Von Kairo bis Damaskus: Die Rückkehr des Volkes

Wenn es darum ging, Arabien von ausländischem, vorwiegend westlichem Einfluss zu befreien, tat Hafis al-Assad, Begründer der alewitischen Herrschaft[1] über Syrien und Vater des heutigen Präsidenten Baschar al-Assad, gerne einen Griff in die Geschichte. Er erinnerte an die Schlacht von Hattin, in welcher der große arabische Politiker und Heerführer Salah el-Din im Jahr 1187 die Kreuzfahrer entscheidend geschlagen hatte. Eines Tages, so prophezeite Hafis al-Assad, würden sich die Völker Arabiens erheben und – ganz nach dem Vorbild Salah el-Dins – die westliche Kolonialherrschaft abschütteln.

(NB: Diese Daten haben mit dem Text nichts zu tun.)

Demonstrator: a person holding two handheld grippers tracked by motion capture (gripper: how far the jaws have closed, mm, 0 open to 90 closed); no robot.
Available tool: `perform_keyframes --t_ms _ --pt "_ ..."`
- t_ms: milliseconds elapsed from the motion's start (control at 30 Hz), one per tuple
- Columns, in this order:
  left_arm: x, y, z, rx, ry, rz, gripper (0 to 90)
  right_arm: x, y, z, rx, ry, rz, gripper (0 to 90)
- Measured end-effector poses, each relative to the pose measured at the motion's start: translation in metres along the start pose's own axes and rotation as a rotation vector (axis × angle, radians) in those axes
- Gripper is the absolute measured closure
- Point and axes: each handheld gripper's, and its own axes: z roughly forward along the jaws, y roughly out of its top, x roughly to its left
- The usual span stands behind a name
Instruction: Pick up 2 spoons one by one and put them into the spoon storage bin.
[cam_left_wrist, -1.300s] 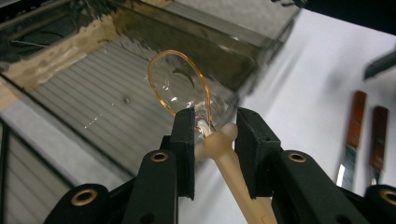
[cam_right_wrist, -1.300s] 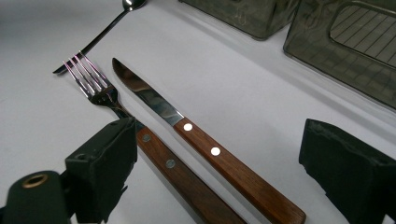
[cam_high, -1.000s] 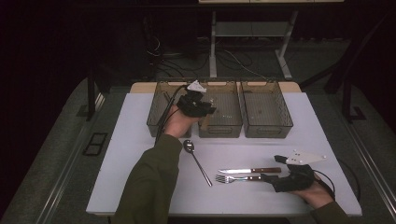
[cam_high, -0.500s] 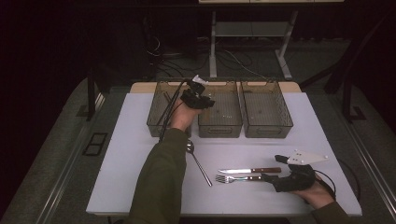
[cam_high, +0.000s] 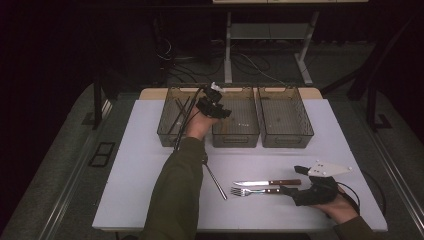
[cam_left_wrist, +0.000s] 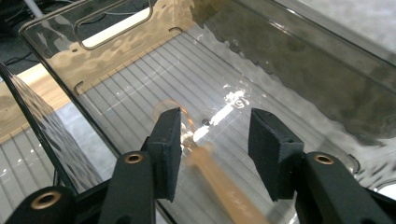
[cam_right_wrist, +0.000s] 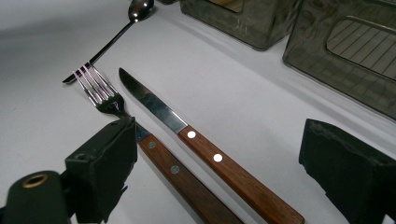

Getreu dem historischen Vorbild haben die Assads den politischen Widerstand gegen das gelegentlich von ihnen mit den Kreuzfahrerstaaten verglichene Israel aufrechterhalten und diesen Widerstand auch als Legitimation ihrer totalitären Herrschaft angeführt. Bei den Syrern hatte ihre Familiendynastie damit durchaus einigen Erfolg, jedenfalls eine Reihe von Jahren. Doch schließlich unterlagen die Assads einer doppelten Fehlkalkulation. Wenn sie, erstens, von den Völkern sprachen, die sich gegen die Fremdherrschaft erheben würden, meinten sie ihre eigenen totalitären Herrschaftscliquen.